What you need to do:
Set the listing down unchanged, minus every embedded image.

Dataset extract section start

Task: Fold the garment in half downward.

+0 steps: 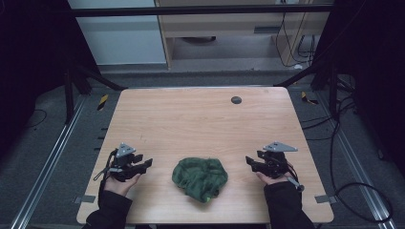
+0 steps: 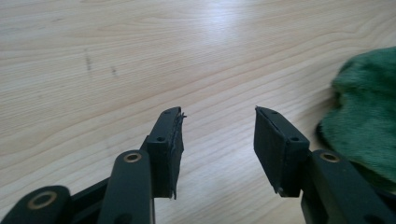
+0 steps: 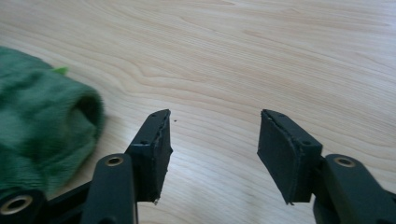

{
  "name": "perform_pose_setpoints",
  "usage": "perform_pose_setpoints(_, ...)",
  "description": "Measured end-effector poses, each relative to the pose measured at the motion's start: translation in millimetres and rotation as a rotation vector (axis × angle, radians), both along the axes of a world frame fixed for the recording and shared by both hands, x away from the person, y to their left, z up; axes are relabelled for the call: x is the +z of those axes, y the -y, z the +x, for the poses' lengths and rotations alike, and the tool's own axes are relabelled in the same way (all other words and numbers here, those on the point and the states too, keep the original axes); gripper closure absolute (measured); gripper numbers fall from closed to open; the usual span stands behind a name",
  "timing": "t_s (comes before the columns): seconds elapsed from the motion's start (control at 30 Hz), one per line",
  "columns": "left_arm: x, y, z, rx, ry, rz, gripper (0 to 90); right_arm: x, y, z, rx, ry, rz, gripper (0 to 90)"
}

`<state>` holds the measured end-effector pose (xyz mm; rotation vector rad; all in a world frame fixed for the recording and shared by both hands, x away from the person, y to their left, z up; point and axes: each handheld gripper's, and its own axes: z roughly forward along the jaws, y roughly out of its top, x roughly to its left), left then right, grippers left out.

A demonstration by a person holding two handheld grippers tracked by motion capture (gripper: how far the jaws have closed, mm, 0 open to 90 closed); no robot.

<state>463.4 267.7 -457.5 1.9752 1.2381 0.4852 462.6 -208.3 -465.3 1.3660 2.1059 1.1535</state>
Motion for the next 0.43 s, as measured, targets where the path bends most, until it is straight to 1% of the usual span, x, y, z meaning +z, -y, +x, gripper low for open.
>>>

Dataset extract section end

Solution for this exercise:
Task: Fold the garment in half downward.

+0 steps: 
+0 steps: 
+0 steps: 

{
  "name": "perform_pose_setpoints",
  "usage": "perform_pose_setpoints(_, ...)",
  "description": "Measured end-effector poses, each relative to the pose measured at the motion's start: translation in millimetres and rotation as a rotation vector (axis × angle, radians), both along the axes of a world frame fixed for the recording and shared by both hands, x away from the person, y to their left, z up; axes are relabelled for the call: x is the +z of those axes, y the -y, z the +x, for the poses' lengths and rotations alike, and the tool's own axes are relabelled in the same way (all other words and numbers here, those on the point and the states too, keep the original axes); gripper closure absolute (measured); gripper numbers fall from closed to open; the usual span stands behind a name",
  "timing": "t_s (comes before the columns): seconds elapsed from the motion's start (control at 30 Hz), one per line",
  "columns": "left_arm: x, y, z, rx, ry, rz, gripper (0 to 90); right_arm: x, y, z, rx, ry, rz, gripper (0 to 90)"
}

`<state>` holds the measured end-effector pose (xyz mm; rotation vector rad; all in a world frame fixed for the recording and shared by both hands, x away from the person, y to their left, z up; point and axes: each handheld gripper's, and its own axes: z roughly forward along the jaws, y roughly out of its top, x roughly to its left), left then right, grippers left out.

A demonstration by a person holding two handheld grippers tracked by motion capture (gripper: how far the jaws have closed, mm, 0 open to 90 closed); no robot.

<state>463.4 267.7 -457.5 1.9752 1.2381 0.4852 462.6 -208.3 -465.3 1.3660 2.1059 1.1535</state>
Motion for the next 0.43 s, as measured, targets where the path bends most, until it is straight to 1% of the usual span, x, y, z meaning +z, -y, +x, gripper low for open.
>>>

The output is complete, and nothing more is needed.